=== Section Start ===
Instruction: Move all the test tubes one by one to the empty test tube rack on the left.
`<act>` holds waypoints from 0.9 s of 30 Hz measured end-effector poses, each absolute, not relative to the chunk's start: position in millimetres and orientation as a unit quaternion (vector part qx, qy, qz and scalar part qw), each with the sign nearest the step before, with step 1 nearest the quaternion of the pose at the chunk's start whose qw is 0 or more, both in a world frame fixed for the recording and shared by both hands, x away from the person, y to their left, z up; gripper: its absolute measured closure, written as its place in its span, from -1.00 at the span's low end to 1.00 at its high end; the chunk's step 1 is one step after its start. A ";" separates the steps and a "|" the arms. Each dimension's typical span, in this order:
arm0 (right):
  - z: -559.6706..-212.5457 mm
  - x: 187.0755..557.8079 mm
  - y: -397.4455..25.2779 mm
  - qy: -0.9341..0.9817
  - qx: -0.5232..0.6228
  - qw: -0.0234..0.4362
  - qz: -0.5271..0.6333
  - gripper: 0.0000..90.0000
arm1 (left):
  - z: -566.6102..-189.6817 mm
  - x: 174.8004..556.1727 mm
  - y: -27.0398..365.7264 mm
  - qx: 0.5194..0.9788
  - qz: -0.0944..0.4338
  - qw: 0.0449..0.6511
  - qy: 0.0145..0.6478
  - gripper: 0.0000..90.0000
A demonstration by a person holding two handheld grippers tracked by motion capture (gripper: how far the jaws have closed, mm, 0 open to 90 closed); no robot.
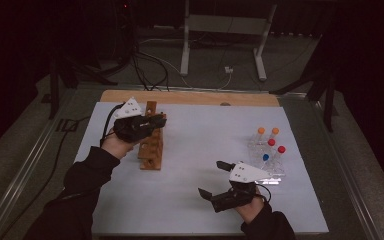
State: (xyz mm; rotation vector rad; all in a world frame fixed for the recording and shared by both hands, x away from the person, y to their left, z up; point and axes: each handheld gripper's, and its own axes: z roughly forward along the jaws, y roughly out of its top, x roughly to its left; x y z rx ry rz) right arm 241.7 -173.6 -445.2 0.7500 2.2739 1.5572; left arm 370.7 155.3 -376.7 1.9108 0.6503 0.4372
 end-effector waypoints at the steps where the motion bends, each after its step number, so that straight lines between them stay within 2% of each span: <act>1: -445.2 241.5 -173.9 0.788 0.258 0.141 0.541 -1.00 | -375.5 372.6 157.1 0.792 0.184 0.514 0.274 0.73; 13: -445.7 241.8 -173.6 0.788 0.258 0.134 0.543 -1.00 | -358.7 410.7 173.0 0.775 0.225 0.509 0.301 0.73; 27: -446.9 242.0 -174.5 0.790 0.254 0.126 0.544 -1.00 | -360.4 453.9 183.2 0.759 0.245 0.503 0.332 0.73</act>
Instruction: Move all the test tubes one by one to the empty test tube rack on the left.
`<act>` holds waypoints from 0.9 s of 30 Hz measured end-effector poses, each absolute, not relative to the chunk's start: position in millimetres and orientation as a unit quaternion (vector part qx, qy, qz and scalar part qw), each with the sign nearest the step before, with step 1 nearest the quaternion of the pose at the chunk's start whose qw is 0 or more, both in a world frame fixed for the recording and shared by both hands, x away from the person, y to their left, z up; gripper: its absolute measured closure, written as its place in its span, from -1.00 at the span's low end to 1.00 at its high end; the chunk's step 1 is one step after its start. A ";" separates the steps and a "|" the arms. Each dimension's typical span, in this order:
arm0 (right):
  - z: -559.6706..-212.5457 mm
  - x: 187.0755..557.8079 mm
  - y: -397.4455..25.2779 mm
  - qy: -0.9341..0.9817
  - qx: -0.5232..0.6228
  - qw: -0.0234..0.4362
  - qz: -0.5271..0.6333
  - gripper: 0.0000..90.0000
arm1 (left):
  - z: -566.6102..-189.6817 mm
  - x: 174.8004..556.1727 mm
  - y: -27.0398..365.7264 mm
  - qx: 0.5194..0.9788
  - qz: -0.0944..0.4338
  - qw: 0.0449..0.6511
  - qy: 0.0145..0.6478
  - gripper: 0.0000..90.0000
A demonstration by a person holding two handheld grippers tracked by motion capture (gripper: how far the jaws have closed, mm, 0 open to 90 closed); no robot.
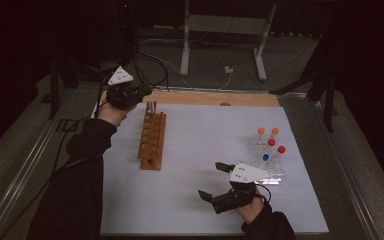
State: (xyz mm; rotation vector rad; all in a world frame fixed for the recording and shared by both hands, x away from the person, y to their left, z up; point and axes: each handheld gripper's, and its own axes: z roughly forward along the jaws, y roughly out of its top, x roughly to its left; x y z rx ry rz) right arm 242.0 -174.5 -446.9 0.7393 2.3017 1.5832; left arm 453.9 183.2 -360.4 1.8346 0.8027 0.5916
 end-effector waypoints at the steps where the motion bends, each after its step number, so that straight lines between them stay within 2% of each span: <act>1: -447.0 242.3 -174.7 0.791 0.254 0.124 0.543 -1.00 | -360.5 456.5 183.1 0.759 0.245 0.501 0.335 0.73; 15: -448.5 243.2 -175.6 0.790 0.253 0.122 0.545 -1.00 | -387.3 473.9 185.9 0.755 0.267 0.480 0.358 0.73; 27: -448.4 242.8 -175.8 0.791 0.252 0.120 0.545 -1.00 | -417.6 482.0 180.7 0.764 0.252 0.461 0.375 0.73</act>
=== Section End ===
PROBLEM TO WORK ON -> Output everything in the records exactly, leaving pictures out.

ANSWER TO THE EXERCISE ->
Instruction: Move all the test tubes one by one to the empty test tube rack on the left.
`<act>` holds waypoints from 0.9 s of 30 Hz measured end-effector poses, each absolute, not relative to the chunk's start: position in millimetres and orientation as a unit quaternion (vector part qx, qy, qz and scalar part qw), each with the sign nearest the step before, with step 1 nearest the quaternion of the pose at the chunk's start whose qw is 0 or more, both in a world frame fixed for the recording and shared by both hands, x away from the person, y to their left, z up; gripper: its absolute measured closure, written as its place in its span, from -1.00 at the span's low end to 1.00 at its high end; the chunk's step 1 is one step after its start. A ";" separates the steps and a "|" the arms. Each dimension's typical span, in this order:
arm0 (right):
  - z: -559.6706..-212.5457 mm
  - x: 187.0755..557.8079 mm
  - y: -397.4455..25.2779 mm
  - qy: -0.9341..0.9817
  - qx: -0.5232..0.6228
  - qw: -0.0234..0.4362
  - qz: -0.5271..0.6333
  - gripper: 0.0000..90.0000
arm1 (left):
  - z: -566.6102..-189.6817 mm
  - x: 174.8004..556.1727 mm
  - y: -27.0398..365.7264 mm
  - qx: 0.5194..0.9788
  - qz: -0.0944..0.4338
  - qw: 0.0449..0.6511
  - qy: 0.0145..0.6478
  - gripper: 0.0000..90.0000
A demonstration by a person holding two handheld grippers tracked by motion capture (gripper: how far the jaws have closed, mm, 0 open to 90 closed); no robot.
State: (xyz mm; rotation vector rad; all in a world frame fixed for the recording and shared by both hands, x away from the person, y to their left, z up; point and axes: each handheld gripper's, and its own axes: z roughly forward along the jaws, y roughly out of its top, x roughly to its left; x y z rx ry rz) right arm 241.7 -173.6 -445.2 0.7500 2.2739 1.5572; left arm 370.7 155.3 -376.7 1.9108 0.6503 0.4372
 end-effector waypoints at the steps where the motion bends, each after its step number, so that straight lines between them stay within 2% of each span: <act>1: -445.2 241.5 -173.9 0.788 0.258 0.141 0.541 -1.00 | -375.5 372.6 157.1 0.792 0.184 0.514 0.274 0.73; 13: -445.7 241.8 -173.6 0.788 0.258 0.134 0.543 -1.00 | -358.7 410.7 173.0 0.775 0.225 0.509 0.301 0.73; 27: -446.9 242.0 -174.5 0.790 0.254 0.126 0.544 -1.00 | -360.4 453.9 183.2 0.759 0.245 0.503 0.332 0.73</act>
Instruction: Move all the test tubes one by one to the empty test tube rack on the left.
`<act>` holds waypoints from 0.9 s of 30 Hz measured end-effector poses, each absolute, not relative to the chunk's start: position in millimetres and orientation as a unit quaternion (vector part qx, qy, qz and scalar part qw), each with the sign nearest the step before, with step 1 nearest the quaternion of the pose at the chunk's start whose qw is 0 or more, both in a world frame fixed for the recording and shared by both hands, x away from the person, y to their left, z up; gripper: its absolute measured closure, written as its place in its span, from -1.00 at the span's low end to 1.00 at its high end; the chunk's step 1 is one step after its start. A ";" separates the steps and a "|" the arms. Each dimension's typical span, in this order:
arm0 (right):
  - z: -559.6706..-212.5457 mm
  - x: 187.0755..557.8079 mm
  - y: -397.4455..25.2779 mm
  - qy: -0.9341..0.9817
  - qx: -0.5232..0.6228
  - qw: -0.0234..0.4362
  - qz: -0.5271..0.6333
  - gripper: 0.0000..90.0000
arm1 (left):
  - z: -566.6102..-189.6817 mm
  - x: 174.8004..556.1727 mm
  - y: -27.0398..365.7264 mm
  - qx: 0.5194..0.9788
  - qz: -0.0944..0.4338
  - qw: 0.0449..0.6511
  - qy: 0.0145..0.6478
  - gripper: 0.0000..90.0000
A demonstration by a person holding two handheld grippers tracked by motion capture (gripper: how far the jaws have closed, mm, 0 open to 90 closed); no robot.
State: (xyz mm; rotation vector rad; all in a world frame fixed for the recording and shared by both hands, x away from the person, y to their left, z up; point and axes: each handheld gripper's, and its own axes: z roughly forward along the jaws, y roughly out of its top, x roughly to its left; x y z rx ry rz) right arm 242.0 -174.5 -446.9 0.7393 2.3017 1.5832; left arm 453.9 183.2 -360.4 1.8346 0.8027 0.5916
 end-effector waypoints at the steps where the motion bends, each after its step number, so that straight lines between them stay within 2% of each span: <act>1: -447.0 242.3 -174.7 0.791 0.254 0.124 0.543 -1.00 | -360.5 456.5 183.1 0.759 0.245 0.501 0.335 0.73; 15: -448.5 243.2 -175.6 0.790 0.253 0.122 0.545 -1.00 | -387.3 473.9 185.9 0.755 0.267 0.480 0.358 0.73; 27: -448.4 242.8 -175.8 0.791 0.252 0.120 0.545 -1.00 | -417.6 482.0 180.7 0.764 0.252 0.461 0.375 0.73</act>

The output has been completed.